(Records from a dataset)

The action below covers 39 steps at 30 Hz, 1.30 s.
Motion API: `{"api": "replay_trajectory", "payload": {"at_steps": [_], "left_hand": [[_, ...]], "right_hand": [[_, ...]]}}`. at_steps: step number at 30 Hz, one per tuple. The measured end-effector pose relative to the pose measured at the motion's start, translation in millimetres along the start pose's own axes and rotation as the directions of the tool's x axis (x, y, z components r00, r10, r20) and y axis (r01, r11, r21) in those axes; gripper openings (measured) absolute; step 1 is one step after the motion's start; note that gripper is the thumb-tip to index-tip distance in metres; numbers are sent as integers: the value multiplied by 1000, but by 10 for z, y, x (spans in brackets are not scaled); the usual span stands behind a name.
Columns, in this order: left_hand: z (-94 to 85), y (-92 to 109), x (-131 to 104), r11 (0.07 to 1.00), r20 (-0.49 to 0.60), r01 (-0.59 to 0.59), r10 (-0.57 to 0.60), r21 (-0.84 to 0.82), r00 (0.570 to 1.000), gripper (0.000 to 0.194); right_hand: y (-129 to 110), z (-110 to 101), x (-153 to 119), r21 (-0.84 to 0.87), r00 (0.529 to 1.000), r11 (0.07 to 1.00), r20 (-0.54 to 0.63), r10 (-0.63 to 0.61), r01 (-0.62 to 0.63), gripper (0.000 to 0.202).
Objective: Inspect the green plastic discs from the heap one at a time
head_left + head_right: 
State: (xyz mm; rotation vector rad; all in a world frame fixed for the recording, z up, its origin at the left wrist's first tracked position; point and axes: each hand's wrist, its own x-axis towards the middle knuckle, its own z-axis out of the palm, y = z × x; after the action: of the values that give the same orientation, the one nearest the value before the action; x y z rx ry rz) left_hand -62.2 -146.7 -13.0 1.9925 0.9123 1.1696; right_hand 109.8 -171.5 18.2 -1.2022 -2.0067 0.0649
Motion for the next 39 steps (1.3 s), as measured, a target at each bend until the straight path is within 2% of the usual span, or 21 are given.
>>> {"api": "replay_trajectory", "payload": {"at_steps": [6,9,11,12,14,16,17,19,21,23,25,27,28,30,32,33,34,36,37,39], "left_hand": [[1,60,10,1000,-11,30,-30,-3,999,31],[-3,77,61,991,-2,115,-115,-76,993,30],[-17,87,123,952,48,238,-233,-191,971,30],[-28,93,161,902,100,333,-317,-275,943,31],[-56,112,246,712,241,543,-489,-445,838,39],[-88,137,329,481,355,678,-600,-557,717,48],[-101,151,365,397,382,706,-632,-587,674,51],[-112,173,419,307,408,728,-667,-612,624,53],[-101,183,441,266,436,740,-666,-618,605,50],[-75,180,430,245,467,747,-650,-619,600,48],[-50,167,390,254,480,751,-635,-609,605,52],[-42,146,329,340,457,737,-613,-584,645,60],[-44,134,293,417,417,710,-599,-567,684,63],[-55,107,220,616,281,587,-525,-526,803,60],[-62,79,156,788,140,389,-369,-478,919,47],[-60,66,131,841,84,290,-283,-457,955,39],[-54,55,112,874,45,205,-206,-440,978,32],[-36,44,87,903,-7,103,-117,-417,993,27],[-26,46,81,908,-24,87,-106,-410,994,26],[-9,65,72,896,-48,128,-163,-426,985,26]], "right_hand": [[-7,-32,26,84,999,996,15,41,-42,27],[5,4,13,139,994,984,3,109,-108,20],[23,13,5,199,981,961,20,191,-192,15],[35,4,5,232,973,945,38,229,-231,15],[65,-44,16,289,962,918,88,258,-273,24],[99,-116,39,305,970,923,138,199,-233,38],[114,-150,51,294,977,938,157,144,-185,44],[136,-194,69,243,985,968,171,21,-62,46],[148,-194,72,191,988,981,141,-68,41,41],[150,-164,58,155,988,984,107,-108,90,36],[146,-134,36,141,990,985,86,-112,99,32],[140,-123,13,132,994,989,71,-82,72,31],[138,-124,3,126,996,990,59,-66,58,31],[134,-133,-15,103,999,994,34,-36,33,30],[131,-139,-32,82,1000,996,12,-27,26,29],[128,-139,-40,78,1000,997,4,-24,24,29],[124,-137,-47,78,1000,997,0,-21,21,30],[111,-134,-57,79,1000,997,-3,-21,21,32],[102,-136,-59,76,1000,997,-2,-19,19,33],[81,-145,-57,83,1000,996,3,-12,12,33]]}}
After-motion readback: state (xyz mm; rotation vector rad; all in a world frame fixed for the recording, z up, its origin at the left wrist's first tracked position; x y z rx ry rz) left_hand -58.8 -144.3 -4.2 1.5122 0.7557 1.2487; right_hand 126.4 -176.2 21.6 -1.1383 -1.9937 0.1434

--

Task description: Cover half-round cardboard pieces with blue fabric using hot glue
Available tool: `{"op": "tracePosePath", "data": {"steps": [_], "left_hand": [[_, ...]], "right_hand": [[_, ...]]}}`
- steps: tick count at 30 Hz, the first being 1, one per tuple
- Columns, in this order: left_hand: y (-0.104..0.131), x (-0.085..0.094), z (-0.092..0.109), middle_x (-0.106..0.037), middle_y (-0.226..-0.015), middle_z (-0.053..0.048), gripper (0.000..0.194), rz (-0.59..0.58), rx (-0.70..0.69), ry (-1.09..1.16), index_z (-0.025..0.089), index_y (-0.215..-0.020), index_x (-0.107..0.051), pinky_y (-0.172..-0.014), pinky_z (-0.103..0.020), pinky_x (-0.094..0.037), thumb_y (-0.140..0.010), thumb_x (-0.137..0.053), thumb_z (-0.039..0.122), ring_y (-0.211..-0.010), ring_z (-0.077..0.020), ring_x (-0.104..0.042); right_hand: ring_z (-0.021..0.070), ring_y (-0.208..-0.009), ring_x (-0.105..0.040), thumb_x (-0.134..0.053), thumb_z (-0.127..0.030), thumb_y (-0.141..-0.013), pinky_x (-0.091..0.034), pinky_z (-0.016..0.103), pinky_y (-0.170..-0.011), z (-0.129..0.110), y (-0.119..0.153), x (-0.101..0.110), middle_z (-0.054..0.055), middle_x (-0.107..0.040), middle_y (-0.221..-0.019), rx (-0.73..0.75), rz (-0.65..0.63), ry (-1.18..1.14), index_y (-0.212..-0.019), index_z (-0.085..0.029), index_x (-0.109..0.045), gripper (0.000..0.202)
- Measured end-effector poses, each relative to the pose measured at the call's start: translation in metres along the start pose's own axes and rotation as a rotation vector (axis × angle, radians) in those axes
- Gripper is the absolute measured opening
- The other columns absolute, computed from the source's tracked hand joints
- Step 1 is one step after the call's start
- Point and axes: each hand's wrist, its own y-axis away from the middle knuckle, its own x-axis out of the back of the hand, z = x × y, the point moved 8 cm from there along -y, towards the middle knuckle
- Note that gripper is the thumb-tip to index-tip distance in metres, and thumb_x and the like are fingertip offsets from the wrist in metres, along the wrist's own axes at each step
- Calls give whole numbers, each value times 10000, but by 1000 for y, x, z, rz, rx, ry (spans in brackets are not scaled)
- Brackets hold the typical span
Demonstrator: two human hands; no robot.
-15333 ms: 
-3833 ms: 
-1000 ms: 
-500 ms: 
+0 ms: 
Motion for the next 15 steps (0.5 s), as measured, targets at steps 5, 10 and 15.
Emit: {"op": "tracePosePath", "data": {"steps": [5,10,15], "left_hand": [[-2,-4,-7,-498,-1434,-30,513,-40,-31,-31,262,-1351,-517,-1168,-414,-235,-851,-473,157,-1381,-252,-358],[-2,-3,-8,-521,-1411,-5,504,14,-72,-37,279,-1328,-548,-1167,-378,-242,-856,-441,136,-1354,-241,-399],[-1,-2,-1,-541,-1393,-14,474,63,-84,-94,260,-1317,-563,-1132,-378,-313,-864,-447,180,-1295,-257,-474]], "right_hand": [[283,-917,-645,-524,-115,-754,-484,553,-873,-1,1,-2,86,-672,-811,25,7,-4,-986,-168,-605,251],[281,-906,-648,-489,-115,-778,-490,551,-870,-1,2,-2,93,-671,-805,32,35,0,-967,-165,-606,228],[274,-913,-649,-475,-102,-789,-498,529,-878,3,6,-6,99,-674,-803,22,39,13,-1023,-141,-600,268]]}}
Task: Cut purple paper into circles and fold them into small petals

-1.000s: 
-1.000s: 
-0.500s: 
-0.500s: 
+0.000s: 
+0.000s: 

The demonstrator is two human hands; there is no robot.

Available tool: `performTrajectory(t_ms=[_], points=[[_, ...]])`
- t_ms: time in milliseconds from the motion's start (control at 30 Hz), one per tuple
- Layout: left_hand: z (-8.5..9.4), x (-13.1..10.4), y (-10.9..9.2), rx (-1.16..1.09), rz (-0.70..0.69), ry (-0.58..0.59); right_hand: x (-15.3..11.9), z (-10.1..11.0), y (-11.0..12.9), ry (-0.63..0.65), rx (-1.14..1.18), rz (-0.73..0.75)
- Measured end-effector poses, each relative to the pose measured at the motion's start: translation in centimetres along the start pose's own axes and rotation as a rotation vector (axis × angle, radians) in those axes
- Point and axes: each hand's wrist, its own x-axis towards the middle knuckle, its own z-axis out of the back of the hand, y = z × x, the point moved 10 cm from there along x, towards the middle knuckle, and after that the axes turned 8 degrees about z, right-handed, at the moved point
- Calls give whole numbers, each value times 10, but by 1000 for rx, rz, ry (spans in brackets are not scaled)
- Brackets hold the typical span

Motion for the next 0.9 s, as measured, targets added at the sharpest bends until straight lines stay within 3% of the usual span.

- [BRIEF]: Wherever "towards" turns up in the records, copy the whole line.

- [TASK OUTPUT]:
State: (xyz mm; rotation vector rad; all in a world frame fixed for the recording, z up, its origin at the left wrist's first tracked position; point and axes: each hand's wrist, its own x-axis towards the middle knuckle, its own z-axis out of the palm, y = z × x; after the action: of the values that give the same orientation, the one nearest the value before the action; x y z rx ry rz) left_hand -62.2 -146.7 -13.0 1.9925 0.9123 1.1696; right_hand 109.8 -171.5 18.2 -1.2022 -2.0067 0.0649
- Point and axes: each hand's wrist, its own y-axis away from the middle knuckle, its own x-axis out of the back of the hand, z = x × y, the point moved 8 cm from there along -y, towards the middle knuckle
- Point and axes: each hand's wrist, its own x-axis towards the middle knuckle, its own z-axis out of the back of the hand, y = z × x, the point moved 10 cm from there along x, towards the middle knuckle, and after that the axes turned 8 degrees about z, right-handed, at the moved point

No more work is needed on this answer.